**What you have to do:**
Take the data below. Output it exactly from its first line through the line containing "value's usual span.".

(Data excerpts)
=== Begin Enclosure ===

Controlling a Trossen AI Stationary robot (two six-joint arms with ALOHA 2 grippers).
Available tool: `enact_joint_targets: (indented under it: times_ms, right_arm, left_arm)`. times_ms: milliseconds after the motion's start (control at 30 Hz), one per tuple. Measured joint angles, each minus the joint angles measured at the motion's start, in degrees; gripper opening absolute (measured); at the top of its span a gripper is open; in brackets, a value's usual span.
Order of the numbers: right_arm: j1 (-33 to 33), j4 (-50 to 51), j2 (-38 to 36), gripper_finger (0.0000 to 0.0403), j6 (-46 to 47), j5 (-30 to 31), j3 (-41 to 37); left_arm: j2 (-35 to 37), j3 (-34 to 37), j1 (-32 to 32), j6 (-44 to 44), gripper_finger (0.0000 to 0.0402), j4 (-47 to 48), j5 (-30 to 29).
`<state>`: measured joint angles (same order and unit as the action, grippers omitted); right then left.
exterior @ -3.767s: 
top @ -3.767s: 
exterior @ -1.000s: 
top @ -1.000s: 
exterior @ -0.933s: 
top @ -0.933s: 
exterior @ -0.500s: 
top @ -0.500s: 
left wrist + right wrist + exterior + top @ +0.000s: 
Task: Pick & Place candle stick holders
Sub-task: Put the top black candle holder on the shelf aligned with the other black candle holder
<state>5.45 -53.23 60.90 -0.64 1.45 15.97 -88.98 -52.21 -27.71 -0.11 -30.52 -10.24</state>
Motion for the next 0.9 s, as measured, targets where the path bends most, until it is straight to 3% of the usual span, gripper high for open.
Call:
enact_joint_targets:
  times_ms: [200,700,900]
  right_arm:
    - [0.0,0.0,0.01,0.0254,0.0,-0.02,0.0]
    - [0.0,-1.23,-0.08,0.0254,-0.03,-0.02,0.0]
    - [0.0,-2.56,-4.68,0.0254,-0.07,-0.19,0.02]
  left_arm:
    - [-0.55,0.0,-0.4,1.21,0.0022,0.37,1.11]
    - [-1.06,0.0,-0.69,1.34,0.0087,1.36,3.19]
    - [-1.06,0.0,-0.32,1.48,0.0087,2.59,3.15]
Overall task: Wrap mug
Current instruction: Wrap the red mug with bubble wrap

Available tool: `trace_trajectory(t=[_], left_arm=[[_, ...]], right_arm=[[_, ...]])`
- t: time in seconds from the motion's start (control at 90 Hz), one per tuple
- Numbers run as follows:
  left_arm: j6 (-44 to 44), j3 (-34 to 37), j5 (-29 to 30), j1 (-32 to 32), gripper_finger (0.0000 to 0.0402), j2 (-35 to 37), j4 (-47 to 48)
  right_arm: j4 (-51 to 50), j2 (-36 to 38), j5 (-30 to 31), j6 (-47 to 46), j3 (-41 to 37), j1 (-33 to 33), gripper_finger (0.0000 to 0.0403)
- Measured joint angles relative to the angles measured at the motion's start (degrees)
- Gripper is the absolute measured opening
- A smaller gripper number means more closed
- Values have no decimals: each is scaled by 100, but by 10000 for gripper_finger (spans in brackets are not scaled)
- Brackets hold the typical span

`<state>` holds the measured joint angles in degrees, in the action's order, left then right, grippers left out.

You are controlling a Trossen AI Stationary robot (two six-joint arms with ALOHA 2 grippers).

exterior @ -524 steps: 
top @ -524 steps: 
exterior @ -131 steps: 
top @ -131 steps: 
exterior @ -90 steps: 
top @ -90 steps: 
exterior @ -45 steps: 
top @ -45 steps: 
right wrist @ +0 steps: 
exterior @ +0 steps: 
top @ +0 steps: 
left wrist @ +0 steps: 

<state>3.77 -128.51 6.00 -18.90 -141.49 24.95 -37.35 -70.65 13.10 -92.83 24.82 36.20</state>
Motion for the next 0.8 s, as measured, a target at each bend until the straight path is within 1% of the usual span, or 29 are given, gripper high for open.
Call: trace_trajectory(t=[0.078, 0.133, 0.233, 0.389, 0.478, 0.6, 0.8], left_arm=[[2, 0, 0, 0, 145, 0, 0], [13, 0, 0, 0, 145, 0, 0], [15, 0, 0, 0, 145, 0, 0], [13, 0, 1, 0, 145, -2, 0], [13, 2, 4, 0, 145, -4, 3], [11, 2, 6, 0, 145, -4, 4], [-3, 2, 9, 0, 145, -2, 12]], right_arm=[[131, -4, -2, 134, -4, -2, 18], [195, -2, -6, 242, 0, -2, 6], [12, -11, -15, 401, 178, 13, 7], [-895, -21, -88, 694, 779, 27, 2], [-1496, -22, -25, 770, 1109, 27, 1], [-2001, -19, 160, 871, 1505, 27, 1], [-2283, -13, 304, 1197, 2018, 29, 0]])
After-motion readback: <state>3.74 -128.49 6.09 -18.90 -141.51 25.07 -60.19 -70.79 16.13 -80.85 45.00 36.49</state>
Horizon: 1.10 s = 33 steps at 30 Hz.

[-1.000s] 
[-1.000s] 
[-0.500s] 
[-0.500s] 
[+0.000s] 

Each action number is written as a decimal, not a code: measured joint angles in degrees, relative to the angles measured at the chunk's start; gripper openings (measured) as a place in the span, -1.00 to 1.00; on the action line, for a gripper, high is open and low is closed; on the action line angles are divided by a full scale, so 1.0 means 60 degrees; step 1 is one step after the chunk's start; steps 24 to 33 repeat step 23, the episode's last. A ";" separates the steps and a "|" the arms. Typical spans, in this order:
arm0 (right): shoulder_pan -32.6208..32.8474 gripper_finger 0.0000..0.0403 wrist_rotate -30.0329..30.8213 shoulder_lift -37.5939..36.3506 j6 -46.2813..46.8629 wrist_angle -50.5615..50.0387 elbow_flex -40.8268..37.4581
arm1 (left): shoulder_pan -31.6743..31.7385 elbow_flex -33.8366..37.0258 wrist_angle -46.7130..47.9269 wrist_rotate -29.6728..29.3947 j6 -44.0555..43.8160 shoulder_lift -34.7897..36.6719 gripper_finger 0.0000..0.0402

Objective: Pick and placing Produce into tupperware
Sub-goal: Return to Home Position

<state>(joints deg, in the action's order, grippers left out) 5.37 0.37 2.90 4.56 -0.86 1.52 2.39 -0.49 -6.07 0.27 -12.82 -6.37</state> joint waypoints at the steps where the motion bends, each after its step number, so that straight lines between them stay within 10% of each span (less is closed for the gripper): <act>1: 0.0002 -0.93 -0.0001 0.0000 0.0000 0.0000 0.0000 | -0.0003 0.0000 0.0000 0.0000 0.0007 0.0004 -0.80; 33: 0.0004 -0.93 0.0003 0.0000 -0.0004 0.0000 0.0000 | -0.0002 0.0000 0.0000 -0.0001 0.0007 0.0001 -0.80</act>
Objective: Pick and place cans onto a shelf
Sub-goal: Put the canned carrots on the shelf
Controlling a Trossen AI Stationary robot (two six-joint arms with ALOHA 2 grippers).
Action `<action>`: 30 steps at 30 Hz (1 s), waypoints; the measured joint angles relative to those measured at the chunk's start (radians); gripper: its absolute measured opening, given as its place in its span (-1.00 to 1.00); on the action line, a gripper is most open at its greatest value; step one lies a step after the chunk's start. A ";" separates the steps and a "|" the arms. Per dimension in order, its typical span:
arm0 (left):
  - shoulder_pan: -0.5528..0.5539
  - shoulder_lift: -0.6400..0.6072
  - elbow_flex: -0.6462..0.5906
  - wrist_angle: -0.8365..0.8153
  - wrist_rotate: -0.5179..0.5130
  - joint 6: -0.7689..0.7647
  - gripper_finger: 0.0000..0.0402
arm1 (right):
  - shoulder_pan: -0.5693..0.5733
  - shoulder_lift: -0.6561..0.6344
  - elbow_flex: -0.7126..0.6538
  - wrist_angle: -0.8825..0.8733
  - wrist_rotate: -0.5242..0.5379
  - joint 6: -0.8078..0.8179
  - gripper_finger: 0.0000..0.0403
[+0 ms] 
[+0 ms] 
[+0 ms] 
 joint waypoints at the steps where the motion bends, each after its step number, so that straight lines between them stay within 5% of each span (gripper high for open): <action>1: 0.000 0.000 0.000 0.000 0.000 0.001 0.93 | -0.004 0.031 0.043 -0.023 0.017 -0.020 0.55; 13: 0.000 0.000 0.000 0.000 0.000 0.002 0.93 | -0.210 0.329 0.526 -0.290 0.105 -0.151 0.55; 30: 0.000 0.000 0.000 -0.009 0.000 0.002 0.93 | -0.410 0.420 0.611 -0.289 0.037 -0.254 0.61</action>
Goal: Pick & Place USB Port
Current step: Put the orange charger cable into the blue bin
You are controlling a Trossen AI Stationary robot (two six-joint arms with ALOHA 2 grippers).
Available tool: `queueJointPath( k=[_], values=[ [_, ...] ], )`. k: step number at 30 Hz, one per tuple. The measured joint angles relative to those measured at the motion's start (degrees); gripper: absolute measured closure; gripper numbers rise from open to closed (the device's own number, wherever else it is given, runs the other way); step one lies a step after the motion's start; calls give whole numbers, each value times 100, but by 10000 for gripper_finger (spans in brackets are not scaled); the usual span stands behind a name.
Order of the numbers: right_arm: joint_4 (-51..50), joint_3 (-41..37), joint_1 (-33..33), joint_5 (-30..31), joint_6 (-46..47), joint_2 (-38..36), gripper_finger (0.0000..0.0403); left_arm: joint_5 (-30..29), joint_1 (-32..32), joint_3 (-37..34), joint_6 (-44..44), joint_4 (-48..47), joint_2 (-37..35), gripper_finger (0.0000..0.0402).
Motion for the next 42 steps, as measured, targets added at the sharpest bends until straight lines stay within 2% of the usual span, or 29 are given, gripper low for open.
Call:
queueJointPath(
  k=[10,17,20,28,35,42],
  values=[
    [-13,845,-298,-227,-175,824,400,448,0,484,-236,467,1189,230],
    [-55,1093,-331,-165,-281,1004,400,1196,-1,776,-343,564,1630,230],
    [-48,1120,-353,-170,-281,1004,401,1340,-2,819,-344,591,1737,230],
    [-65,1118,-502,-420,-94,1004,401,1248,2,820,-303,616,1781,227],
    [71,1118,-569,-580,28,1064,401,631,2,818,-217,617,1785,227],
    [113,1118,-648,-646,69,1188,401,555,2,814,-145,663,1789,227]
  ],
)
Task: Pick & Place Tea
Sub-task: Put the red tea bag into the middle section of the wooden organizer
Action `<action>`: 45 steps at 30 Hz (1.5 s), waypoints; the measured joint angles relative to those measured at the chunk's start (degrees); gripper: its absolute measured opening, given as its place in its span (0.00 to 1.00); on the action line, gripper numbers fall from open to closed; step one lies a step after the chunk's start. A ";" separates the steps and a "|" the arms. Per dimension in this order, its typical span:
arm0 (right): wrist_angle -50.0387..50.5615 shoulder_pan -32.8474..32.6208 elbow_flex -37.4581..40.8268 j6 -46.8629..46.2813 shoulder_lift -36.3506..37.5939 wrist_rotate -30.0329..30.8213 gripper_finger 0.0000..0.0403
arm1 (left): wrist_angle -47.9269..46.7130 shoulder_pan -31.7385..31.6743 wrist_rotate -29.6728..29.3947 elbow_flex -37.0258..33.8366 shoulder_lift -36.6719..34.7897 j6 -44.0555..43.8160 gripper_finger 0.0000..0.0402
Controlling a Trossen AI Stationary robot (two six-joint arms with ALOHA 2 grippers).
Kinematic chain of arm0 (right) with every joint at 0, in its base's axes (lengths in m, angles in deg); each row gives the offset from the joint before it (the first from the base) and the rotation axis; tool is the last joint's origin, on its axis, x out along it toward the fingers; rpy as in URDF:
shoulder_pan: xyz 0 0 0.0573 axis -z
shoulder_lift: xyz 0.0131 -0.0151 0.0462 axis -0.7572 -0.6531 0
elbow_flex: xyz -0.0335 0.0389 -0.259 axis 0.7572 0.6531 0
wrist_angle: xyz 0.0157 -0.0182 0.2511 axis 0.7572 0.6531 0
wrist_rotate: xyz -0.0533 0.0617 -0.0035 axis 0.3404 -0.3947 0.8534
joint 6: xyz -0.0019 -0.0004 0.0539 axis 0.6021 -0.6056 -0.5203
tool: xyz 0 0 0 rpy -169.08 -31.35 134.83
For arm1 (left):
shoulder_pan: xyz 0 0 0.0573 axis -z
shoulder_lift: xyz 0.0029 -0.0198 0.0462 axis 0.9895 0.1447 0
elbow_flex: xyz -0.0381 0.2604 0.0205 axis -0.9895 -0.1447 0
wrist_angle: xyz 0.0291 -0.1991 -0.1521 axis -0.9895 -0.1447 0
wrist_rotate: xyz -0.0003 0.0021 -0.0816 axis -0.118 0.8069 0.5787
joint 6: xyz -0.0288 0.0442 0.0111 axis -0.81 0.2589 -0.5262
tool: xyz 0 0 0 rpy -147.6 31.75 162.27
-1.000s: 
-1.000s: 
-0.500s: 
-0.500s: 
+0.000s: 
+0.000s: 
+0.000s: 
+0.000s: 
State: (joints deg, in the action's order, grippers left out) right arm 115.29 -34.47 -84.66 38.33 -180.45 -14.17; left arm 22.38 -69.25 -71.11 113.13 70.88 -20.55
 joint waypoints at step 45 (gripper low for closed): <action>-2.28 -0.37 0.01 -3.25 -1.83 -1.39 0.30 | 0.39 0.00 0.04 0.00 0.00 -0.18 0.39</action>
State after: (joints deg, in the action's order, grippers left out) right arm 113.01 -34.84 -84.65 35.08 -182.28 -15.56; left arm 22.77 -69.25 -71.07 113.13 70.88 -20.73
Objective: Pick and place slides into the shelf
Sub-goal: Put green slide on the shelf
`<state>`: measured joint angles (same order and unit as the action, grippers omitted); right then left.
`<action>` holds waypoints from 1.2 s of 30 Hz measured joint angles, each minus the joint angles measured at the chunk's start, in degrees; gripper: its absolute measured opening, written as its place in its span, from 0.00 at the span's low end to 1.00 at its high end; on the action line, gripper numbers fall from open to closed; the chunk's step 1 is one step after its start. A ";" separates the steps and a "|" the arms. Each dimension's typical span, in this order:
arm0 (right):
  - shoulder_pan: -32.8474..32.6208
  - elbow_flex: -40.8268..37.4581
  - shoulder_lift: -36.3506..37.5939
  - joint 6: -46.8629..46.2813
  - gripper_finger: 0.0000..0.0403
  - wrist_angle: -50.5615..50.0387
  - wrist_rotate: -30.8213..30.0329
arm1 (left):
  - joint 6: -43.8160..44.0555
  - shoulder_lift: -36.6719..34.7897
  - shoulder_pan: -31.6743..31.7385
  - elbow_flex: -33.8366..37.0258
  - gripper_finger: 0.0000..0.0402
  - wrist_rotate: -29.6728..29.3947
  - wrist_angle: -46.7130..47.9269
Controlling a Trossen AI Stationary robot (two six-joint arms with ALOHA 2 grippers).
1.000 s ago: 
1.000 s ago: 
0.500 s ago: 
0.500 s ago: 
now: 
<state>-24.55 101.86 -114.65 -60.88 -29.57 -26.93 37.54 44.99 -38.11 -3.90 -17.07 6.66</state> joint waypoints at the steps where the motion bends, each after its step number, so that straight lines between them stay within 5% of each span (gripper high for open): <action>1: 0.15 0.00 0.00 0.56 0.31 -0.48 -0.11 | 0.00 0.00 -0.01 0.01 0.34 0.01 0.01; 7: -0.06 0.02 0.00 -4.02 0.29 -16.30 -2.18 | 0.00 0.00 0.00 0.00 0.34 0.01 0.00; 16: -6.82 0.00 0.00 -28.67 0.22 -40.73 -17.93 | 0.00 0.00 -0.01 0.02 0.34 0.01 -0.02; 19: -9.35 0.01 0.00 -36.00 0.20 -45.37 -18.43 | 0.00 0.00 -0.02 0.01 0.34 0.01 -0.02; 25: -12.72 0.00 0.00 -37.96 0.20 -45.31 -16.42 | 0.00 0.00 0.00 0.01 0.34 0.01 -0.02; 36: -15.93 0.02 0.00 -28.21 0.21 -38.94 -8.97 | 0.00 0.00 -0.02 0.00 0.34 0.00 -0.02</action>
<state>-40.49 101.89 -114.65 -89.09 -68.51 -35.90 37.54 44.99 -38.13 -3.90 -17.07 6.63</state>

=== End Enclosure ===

**Task result:**
Controlling a Trossen AI Stationary robot (two six-joint arms with ALOHA 2 grippers).
Available tool: `enact_joint_targets: (indented under it: times_ms, right_arm, left_arm)`. times_ms: milliseconds after the motion's start (control at 30 Hz), one per tuple. Measured joint angles, each minus the joint angles measured at the motion's start, in degrees; gripper opening absolute (measured); at the top of its span a gripper is open; in brackets, a value's usual span.

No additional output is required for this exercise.